Another Christian concept is universalism, the idea that God saves everyone. In a no free will universe, this makes a lot of sense. If people cannot choose to do good or evil, then they have no responsibility at all. All that responsibility falls on God or the universe, the source of being. A good God in such a universe would surely choose to “repair” his wayward creatures, not condemn them for faults that are not their own.
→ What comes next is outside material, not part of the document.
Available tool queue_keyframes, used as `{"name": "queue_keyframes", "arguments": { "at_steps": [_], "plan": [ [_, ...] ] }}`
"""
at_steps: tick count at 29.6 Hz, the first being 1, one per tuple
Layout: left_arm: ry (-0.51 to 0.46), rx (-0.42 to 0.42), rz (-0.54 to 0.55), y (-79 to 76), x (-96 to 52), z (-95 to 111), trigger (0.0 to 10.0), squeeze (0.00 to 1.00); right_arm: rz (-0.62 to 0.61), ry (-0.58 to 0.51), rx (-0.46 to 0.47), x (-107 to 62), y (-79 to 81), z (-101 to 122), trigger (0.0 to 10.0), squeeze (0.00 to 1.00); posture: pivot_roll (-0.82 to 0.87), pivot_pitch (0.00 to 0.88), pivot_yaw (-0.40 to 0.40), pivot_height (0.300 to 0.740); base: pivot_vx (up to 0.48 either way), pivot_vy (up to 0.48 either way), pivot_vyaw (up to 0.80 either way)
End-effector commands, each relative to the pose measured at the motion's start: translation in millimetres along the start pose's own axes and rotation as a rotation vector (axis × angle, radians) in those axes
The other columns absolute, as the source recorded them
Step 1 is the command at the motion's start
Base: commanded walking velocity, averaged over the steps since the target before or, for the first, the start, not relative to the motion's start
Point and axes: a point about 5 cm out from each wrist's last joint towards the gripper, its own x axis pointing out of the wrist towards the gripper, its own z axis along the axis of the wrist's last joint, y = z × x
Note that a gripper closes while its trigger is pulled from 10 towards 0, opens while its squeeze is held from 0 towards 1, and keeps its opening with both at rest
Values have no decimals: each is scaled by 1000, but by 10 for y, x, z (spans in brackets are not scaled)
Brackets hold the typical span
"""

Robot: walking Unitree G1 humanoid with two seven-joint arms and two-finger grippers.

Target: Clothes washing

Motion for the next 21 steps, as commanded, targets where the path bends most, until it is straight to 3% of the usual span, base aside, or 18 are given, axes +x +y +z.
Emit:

In any case, if we accept physical and biological determinism and reject the concept of compatibilism, from a moral perspective, people who do wrong should be repaired and rehabilitated. Even if we do have free will, this may be the more ethical perspective because it results in better outcomes for those who enter the justice system. To be clear, we need not let people off the hook for their evil actions. Rather, we see evil as the result of many converging circumstances that, if they are changed, eliminate the evil rather than emanating from a particular person’s identity or free choices. These circumstances could be psychological or they could be physical. Yet, because the need for recognizing personal identity and responsibility in a no free will philosophy is diminished, it is easy to see the need for some people to change or be changed.
Perhaps this too seems dystopian. There is a slippery slope from correcting the worst among us down to eugenics, trying to make us all the same, all fitting a standard. Then again, this isn’t much different than punishing the smallest crime with death. Slippery slopes are only a danger if you allow yourself to slip too far.
Given that punitive justice systems, whether official as in the criminal justice system or unofficial as in the twitterverse, are in need of reform, it makes sense to question the philosophical basis for their holding people accountable. Assuming that people are morally responsible for their actions may lead to greater wrongs and worse outcomes than assuming they are automata in need of repair.